Exercise instructions
Exactly as they appear, copy the lines from the start of the entries below to the line containing "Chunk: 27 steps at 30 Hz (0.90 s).", both ends included.

*** Opening of Given data ***

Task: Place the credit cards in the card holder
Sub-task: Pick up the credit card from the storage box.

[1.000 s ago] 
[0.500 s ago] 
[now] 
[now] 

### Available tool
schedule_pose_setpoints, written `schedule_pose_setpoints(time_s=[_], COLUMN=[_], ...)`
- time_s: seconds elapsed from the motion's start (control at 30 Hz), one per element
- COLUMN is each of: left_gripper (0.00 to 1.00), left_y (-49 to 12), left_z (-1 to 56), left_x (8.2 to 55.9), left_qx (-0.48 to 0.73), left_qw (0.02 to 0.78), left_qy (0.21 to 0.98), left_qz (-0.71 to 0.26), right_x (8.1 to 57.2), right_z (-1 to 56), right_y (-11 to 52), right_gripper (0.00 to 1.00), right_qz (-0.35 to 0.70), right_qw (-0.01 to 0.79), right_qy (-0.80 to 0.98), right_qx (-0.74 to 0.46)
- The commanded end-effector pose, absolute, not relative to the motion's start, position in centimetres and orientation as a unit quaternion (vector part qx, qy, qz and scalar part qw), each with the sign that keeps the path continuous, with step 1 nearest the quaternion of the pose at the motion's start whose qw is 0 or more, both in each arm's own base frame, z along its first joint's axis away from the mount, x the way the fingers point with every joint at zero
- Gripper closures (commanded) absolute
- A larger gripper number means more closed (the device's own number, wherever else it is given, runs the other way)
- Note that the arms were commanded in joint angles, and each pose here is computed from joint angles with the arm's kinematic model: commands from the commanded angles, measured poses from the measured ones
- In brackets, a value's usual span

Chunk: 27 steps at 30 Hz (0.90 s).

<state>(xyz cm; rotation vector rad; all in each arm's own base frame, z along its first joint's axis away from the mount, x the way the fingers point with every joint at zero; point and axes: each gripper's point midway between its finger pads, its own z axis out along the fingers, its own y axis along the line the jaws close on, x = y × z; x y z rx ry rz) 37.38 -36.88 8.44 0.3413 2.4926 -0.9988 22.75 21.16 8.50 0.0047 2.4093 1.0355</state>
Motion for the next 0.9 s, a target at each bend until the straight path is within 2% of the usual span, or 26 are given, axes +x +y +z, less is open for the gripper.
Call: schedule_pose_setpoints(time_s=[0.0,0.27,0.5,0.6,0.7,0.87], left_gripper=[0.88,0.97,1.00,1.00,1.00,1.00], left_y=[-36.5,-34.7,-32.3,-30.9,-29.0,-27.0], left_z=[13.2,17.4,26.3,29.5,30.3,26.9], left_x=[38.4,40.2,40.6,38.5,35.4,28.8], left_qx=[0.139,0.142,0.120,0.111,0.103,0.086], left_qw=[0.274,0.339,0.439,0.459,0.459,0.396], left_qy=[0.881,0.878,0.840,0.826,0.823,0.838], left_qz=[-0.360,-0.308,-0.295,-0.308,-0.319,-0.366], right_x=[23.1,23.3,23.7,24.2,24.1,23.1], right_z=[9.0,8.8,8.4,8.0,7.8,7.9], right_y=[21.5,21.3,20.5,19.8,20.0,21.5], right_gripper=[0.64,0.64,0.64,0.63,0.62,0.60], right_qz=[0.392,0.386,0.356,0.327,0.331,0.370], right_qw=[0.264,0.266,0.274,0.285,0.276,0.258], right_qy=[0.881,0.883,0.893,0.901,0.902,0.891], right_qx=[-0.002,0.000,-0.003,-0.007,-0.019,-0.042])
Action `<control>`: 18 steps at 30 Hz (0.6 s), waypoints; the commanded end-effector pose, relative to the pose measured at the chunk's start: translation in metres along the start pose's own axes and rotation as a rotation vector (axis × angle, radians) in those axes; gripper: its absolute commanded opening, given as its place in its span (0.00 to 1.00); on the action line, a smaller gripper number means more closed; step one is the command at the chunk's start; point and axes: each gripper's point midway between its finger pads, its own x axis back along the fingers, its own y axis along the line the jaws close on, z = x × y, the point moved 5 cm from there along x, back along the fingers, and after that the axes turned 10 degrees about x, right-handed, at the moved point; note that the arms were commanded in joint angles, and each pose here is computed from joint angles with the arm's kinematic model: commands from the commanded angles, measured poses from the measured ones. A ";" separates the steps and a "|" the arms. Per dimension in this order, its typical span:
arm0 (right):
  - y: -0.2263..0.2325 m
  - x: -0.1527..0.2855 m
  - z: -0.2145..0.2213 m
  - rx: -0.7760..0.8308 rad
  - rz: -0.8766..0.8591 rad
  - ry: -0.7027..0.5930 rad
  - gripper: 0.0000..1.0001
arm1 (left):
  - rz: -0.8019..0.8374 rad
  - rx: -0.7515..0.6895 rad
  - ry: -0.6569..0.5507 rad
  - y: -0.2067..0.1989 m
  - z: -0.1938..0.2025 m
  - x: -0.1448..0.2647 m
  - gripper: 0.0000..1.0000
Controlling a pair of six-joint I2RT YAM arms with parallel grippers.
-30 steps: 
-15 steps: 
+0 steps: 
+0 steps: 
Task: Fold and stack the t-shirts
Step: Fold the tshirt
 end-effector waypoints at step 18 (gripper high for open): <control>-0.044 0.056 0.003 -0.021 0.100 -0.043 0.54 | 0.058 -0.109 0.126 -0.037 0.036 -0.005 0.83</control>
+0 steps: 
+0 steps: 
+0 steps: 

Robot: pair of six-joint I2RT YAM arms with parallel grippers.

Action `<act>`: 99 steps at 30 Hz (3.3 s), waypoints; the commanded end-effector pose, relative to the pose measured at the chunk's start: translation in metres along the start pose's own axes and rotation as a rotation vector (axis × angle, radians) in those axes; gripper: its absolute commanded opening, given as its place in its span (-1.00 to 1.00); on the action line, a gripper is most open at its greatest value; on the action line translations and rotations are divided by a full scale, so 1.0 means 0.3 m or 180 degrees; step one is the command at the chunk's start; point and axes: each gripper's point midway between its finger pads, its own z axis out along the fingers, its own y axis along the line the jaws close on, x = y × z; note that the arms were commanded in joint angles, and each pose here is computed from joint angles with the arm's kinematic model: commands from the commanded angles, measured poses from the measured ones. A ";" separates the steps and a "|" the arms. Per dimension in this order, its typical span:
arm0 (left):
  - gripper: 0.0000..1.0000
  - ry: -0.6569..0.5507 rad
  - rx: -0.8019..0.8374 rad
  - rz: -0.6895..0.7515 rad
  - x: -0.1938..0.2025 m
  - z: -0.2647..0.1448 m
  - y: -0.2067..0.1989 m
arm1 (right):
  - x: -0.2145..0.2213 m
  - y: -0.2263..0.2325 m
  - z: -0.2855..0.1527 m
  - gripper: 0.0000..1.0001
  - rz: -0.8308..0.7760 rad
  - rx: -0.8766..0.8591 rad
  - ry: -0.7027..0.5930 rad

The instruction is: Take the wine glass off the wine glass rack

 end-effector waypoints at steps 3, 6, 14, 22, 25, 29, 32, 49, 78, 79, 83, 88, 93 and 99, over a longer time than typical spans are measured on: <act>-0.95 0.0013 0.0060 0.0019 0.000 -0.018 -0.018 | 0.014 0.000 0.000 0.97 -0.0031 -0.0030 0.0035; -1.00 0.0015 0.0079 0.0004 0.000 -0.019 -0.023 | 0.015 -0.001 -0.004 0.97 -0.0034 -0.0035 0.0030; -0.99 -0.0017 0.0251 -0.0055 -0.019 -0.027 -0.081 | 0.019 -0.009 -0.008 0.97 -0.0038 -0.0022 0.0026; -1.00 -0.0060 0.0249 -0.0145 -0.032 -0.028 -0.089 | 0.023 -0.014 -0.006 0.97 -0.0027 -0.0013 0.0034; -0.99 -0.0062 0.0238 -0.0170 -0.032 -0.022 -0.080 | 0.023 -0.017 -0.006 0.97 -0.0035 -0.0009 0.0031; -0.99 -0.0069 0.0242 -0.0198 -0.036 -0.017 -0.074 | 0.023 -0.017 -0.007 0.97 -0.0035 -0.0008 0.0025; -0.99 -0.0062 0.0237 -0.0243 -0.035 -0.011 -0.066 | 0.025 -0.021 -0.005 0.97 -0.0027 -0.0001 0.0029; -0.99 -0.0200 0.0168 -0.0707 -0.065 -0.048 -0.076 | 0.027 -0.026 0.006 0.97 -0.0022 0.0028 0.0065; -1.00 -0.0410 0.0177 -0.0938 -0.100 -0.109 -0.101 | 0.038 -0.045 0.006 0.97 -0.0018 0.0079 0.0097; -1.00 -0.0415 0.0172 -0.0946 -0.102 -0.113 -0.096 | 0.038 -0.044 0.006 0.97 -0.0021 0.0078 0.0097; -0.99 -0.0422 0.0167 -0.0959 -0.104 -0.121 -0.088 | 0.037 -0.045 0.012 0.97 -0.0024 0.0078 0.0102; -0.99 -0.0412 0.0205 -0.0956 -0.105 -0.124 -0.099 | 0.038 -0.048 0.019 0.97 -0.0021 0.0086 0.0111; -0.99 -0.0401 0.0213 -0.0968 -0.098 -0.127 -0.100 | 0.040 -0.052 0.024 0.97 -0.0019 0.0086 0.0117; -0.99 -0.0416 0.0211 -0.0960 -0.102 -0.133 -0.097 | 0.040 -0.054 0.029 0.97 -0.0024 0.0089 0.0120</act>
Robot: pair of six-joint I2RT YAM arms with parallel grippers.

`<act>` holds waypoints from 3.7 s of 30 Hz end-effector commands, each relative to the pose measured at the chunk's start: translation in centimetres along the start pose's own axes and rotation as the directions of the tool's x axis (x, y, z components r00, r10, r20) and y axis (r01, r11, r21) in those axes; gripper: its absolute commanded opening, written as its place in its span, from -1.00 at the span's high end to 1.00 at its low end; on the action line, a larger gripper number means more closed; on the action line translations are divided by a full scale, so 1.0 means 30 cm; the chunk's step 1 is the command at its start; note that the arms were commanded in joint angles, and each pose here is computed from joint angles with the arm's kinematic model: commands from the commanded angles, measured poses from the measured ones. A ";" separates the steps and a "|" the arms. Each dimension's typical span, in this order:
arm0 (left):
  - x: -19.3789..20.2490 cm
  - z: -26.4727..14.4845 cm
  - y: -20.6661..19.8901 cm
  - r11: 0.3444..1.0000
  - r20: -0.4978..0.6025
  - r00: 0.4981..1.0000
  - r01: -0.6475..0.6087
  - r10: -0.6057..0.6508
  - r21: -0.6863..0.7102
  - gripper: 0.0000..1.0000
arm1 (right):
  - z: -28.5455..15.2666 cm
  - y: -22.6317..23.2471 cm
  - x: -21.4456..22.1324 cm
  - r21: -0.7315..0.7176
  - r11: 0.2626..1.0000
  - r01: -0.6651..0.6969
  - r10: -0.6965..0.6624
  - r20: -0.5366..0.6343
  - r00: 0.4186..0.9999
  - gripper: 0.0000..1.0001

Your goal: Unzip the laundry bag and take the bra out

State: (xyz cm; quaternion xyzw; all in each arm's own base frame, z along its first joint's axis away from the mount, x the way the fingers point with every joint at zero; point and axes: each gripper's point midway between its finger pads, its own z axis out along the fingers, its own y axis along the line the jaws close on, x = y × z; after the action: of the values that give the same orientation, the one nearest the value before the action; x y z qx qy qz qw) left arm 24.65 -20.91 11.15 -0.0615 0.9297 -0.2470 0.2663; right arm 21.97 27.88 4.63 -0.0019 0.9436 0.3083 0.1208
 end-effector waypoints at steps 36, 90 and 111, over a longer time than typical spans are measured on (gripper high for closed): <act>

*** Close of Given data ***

Finished exercise
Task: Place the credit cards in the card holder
Sub-task: Pick up the credit card from the storage box.

[1.000 s ago] 
[0.500 s ago] 
[now] 
[now] 

### Available tool
schedule_pose_setpoints, written `schedule_pose_setpoints(time_s=[_], COLUMN=[_], ...)`
- time_s: seconds elapsed from the motion's start (control at 30 Hz), one per element
- COLUMN is each of: left_gripper (0.00 to 1.00), left_y (-49 to 12), left_z (-1 to 56), left_x (8.2 to 55.9), left_qx (-0.48 to 0.73), left_qw (0.02 to 0.78), left_qy (0.21 to 0.98), left_qz (-0.71 to 0.26), right_x (8.1 to 57.2), right_z (-1 to 56), right_y (-11 to 52), right_gripper (0.00 to 1.00), right_qz (-0.35 to 0.70), right_qw (-0.01 to 0.79), right_qy (-0.80 to 0.98), right_qx (-0.74 to 0.46)
- The commanded end-effector pose, absolute, not relative to the motion's start, position in centimetres and orientation as a unit quaternion (vector part qx, qy, qz and scalar part qw), each with the sign that keeps the path continuous, with step 1 nearest the quaternion of the pose at the motion's start whose qw is 0 or more, both in each arm's own base frame, z along its first joint's axis away from the mount, x the way the fingers point with every joint at zero
- Gripper closures (commanded) absolute
- A larger gripper number means more closed (the device's own number, wherever else it is given, runs the other way)
- Note that the arms were commanded in joint angles, and each pose here is computed from joint angles with the arm's kinematic model: commands from the commanded angles, measured poses from the measured ones
- In brackets, a value's usual span

Chunk: 27 steps at 30 Hz (0.90 s).

The answer has been given, and the exercise is done.